Quand l'empathie va, tout va

Il y avait ce qu'il convient d'appeler une copine. Je n'avais plus de nouvelles d'elle depuis de nombreux mois mais je la savais malade. Un cancer comme tant d'autres. Elle est morte. Deux courriers électroniques me l'ont appris.

Au fond, mourir c'est presque aussi bête que naître. Au moins, on peut le choisir. Ça fait toute la différence. On peut aussi avoir la prétention d'y échapper. Et là, c'est illusoire. S'il n'est jamais garanti que l'on naisse un jour[1], il est, tout au contraire, garanti que l'on mourra. On ne sait ni quand ni dans quelles conditions[2] mais on sait que ça arrivera. Il peut arriver que l'on ait le temps de s'y préparer. Il peut arriver que l'on puisse tenter de repousser l'échéance. Au fond, ce n'est que reculer pour mieux sauter.
Cette copine[3] a eu un répit. A moins qu'elle n'en ait pas eu. Je n'en sais rien. Il y a quelques années, elle m'avait dit être malade. Un cancer avait commencé à se développer. Sa sœur était morte peu de temps auparavant d'un cancer de la même espèce, il me semble me souvenir. Elle m'avait dit refuser la médecine occidentale et avoir foi en des méthodes et des thérapeutiques moins agressives, plus douces, plus exotiques, plus lointaines. Je n'avais pas plus d'avis à l'époque que j'en ai aujourd'hui sur la question. Entre temps d'autres personnes de mon entourage sont mortes de cancer ou d'autres choses pas beaucoup plus alléchantes et moi, je suis encore vivant. Ce sont les meilleurs qui partent les premiers, dit-on. Ça me garantit de vivre vieux.
Cette copine croyait s'en sortir. Il y a dû y avoir un couac. Rien ne permet de dire qu'elle aurait vécu plus longtemps si elle avait accepté les propositions de notre médecine occidentale. Et là n'est pas vraiment le propos, après tout. Elle est morte, on me l'a appris par deux courriers électroniques et c'est comme ça. Je pense que ce n'est pas une blague. Je ne vais pas chercher à savoir si c'est vrai ou pas. Ce n'est pas mon problème. Et puis, je n'avais plus beaucoup de nouvelles, de toutes les façons.
Je n'irai pas jusqu'à dire que je m'en fous, ce ne serait pas exact. Disons que je prends cette annonce avec suffisamment de distance et assez peu d'empathie pour ses proches que je ne connais pas. C'est sans doute triste mais je n'y peux rien changer. Comme je le dis dans ces circonstances avec la fierté de savoir dire une connerie : "c'est la vie".
Soyons clairs. Je n'aime pas plus la mort que la vie mais je reconnais que l'une et l'autre sont indissociables. Sans mort, pas de vie. C'est tout.
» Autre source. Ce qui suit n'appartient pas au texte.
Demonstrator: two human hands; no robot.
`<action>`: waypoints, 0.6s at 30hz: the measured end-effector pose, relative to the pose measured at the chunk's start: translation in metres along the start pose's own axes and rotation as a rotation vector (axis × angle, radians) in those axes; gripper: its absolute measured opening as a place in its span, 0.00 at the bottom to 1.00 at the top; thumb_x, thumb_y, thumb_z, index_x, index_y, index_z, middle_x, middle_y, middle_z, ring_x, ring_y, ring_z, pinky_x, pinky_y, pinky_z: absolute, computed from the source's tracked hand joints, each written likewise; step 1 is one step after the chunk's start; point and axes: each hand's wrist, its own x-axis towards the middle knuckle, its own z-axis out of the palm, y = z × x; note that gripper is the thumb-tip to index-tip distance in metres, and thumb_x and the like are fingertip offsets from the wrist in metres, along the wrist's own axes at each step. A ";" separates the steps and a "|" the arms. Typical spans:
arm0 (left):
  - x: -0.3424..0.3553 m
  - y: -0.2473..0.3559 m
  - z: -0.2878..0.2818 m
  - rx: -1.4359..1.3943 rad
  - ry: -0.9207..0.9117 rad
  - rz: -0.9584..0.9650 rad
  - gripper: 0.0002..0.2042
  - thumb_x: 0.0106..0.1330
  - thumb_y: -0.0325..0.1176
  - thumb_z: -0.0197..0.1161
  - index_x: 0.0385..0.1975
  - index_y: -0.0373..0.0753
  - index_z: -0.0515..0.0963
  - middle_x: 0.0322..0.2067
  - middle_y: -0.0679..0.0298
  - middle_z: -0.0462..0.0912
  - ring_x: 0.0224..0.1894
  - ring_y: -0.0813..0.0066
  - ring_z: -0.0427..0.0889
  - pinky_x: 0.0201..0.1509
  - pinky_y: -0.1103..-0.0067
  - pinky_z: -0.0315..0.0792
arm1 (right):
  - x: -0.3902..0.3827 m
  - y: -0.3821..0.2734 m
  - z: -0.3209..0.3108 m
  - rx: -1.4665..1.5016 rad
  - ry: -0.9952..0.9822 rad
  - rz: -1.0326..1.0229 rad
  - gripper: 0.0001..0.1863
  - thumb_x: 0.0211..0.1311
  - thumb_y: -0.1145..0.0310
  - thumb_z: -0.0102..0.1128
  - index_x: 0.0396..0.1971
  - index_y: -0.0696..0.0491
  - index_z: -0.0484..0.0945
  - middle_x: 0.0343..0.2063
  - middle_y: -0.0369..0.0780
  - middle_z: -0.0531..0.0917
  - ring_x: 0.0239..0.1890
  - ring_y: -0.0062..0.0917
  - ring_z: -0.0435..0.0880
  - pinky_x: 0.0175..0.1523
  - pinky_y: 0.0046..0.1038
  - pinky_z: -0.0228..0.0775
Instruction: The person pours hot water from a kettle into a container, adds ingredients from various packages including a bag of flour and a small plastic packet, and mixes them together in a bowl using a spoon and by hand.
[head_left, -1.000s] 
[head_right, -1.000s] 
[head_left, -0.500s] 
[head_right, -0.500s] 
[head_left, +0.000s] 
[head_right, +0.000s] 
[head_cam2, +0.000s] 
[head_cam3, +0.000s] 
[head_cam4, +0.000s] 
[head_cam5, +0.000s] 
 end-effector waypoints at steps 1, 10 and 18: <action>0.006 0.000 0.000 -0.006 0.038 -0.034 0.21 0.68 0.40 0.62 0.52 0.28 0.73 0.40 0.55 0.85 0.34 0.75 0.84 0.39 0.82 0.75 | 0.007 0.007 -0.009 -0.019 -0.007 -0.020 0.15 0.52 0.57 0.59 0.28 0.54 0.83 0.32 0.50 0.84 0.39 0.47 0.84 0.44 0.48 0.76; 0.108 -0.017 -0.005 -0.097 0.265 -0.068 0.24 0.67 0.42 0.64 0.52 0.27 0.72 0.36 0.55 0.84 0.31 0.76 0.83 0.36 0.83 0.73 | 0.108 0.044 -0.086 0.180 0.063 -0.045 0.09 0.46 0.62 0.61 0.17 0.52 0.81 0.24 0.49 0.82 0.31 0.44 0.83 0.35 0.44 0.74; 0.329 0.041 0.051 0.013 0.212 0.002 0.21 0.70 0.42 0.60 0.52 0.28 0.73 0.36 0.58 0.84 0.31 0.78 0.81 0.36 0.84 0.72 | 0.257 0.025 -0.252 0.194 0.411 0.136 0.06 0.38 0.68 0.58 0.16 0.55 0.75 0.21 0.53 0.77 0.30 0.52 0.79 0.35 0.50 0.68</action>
On ne nous demande généralement pas si nous avons envie de naître. Je suppose que c'est parce que l'on doute de notre capacité à répondre consciemment. On ne nous demande que très rarement si nous avons envie de mourir. Je suppose que la plupart du temps, les gens ne le souhaitent pas. Mais il faut bien se faire à l'idée que c'est assez inéluctable, cette affaire. Ça fout la trouille. Mourir, c'est le grand saut vers l'inconnu. Il y a ceux qui disent qu'après, il y a le néant, le plus rien du tout. Et il y a les autres. Ceux qui causent de paradis, de vie d'après la vie et de toutes ces sortes de choses. Pour moi, je penche plutôt pour le grand rien. Mais je peux me tromper et, jusqu'à présent, on n'a pas encore été capable de me prouver grand chose qui soit en rapport avec cette question. Et je pense que je m'en fous, en fin de compte.

Mais je voulais causer d'empathie. Je me rends compte que l'empathie, je n'en suis pas trop capable. Des fois, je me demande si je ne suis pas un peu un salaud, moi.
Et puis sinon, je suis de retour. Je constate que vous n'avez pas été foutus de fournir les cent commentaires dont vous me menaciez. Vous êtes vraiment "petits bras". On ne peut pas vous faire confiance. Je ne vous en veux pas.

Notes

[1] On n'est jamais à l'abri d'une aiguille à tricoter ou d'une pilule du lendemain.

[2] Sauf en cas d'autolyse programmée, bien sûr.

[3] Que je me contenterai d'appeler ainsi.